Roubini on why the Federal Reserve keeps issuing quantitative easing:

“We’re in the process of very painful deleveraging in advanced economies. We started the crisis with too much private debt and now we have too much public debt and deficits. Research suggests that usually a deleveraging cycle can last up to a decade. The crisis in 2007, now we are in 2012 and therefore the process of deleveraging in the United States, in the euro zone, in the U.K. and Japan is barely mid-stream. In the U.S. we postponed the deleveraging of the public sector and the housing sector, and therefore, economic growth will is anemic.

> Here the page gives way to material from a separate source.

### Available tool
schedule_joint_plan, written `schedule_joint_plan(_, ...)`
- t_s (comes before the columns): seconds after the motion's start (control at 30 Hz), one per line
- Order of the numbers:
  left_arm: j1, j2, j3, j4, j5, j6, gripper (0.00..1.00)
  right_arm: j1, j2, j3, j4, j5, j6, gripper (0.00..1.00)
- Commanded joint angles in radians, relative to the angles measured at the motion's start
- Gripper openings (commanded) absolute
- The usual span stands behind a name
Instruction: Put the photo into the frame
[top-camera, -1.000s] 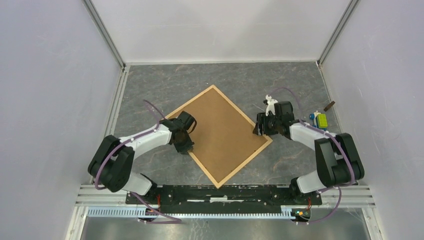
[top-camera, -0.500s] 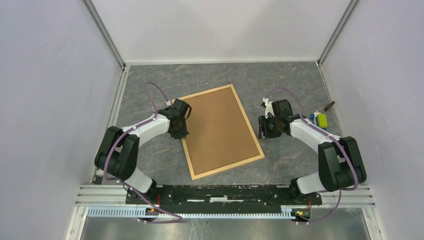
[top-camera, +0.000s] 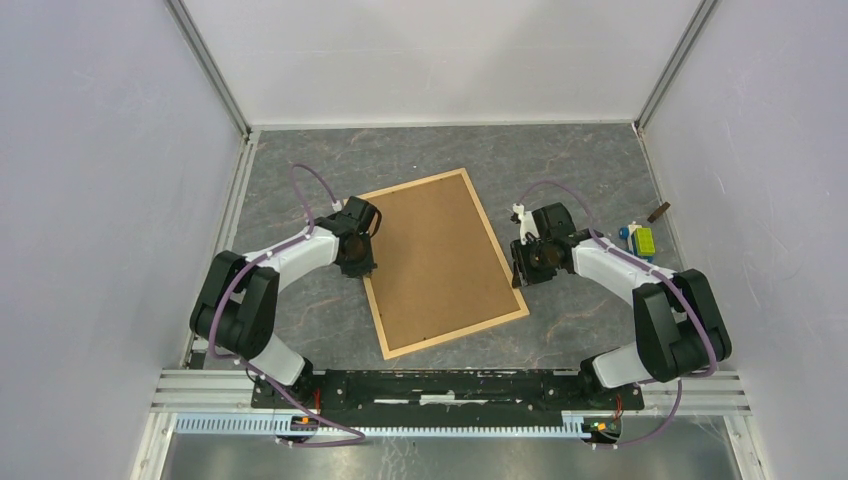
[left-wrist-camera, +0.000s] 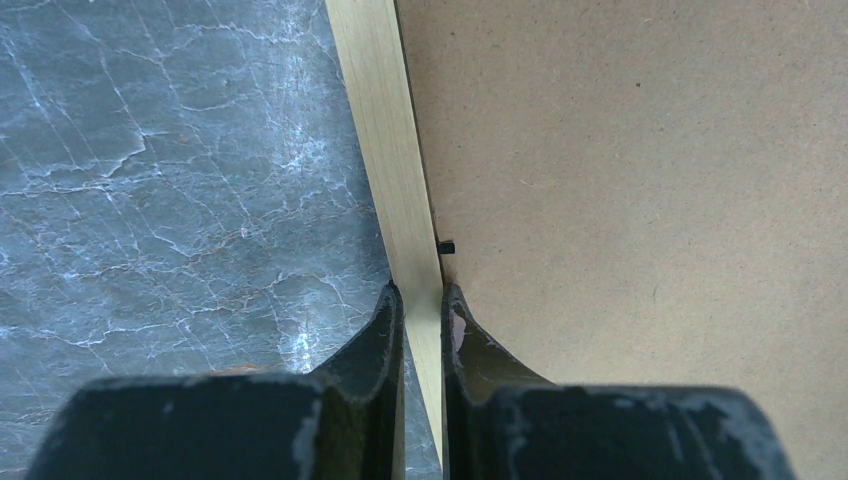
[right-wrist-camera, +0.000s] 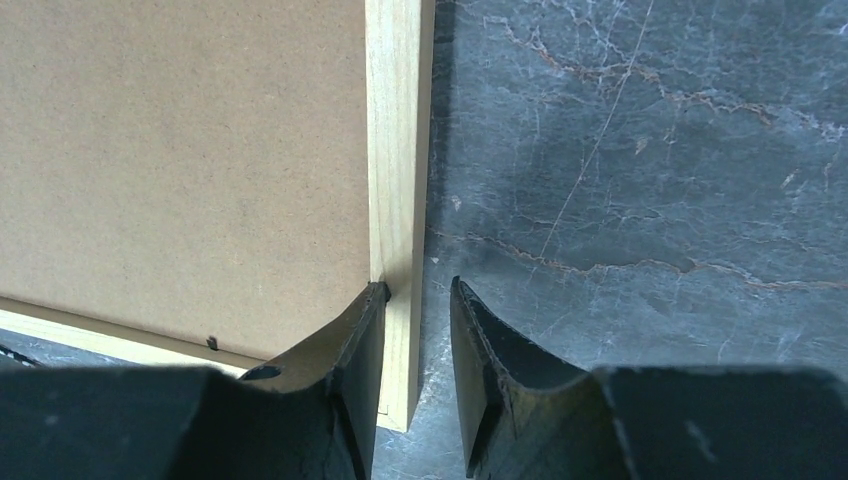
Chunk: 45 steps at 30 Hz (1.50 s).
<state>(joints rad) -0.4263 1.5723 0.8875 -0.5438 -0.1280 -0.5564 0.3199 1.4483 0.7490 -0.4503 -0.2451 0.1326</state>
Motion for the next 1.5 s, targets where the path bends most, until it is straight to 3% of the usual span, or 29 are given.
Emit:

Therefore, the only thing we can do, given we don’t have the fiscal tool, is use the monetary policy.”

Bremmer on what is needed in Washington to get something done:

“You don’t get there until after the elections and you shouldn’t, because whether or not Obama is able to take this, the actual outcome, the way that you have Senate and House laid out, that actually matters in terms of the ultimate deal you get. So if you’re a Democrat or Republican right now, you have zero incentive to tip your hand on what you really want to do until you know where we’re going to go. As soon as we get past those election, a deal is going to happen.”

Roubini on whether Bernanke is an asset or liability for President Obama:

“At the margin, he’s an asset in a sense of what the Fed has been doing is reduce the tail risk of another double dip recession. QE, QE2, Operation Twist and now QE 3. It is not going to have a huge effect on the economy, but it already has an effect on stock prices. There has been a rally of 15% since December in part because of lower tail risk in the euro zone and in part because of QE3. The margin is beneficial, but only marginally.”

Bremmer on November’s election:

“If Obama wins, and it is looking very much like he is going to, it’s not primarily because Romney is a horrible candidate. It is primarily because of three people. It’s John Roberts and the fact that he got healthcare approved. It’s Angela Merkel and the fact of the chancellor has been able to keep the euro zone afloat…And number 3, Ben Bernanke. You would not expect these three people President Obama would win with.”

Roubini on the banking system in the U.S.:

“It is worse than before, because there has been massive consolidation of the banking system in the United States, JPMorgan took over Bear Stearns. Bank of America took over Countrywide and Merrill Lynch. We had banks that were too big to fail before the crisis and now they are even bigger to fail than before. There has been mass consolidation. The problem has not gone away. The only solution is to break up too big to fail banks. There is no other alternative. We have to go back to Glass-Steagall.”

Roubini on what would be the catalyst to break up the banks:

“I would have thought after the worst global financial crisis the decision would have been made. Maybe we need another big financial crisis. For the time being, the politics will not lead us there.”

Bremmer on where the leadership will come from to get to a better financial system:

“It will not come soon. What you're really talking about when you talk about too big to fail is the United States. We are too big to fail that has only become more true since 2008. It is the reason why people continue to put more money in our equities and our treasuries.”

Roubini on the economic outlook of Germany:

“There was a divergence between economic growth of the core and the peripheral of the euro zone. Germany used to do better, but the latest data suggests a slowdown in German economic growth. It is still positive, but there are two shocks. There are two main markets for exports, China and Asia, are slowing down. Secondly, the recession of the periphery of the euro zone is taking a toll because after all, most of the exports of Germany go to the rest of the euro zone. There is a significant slowdown of growth, even in Germany.”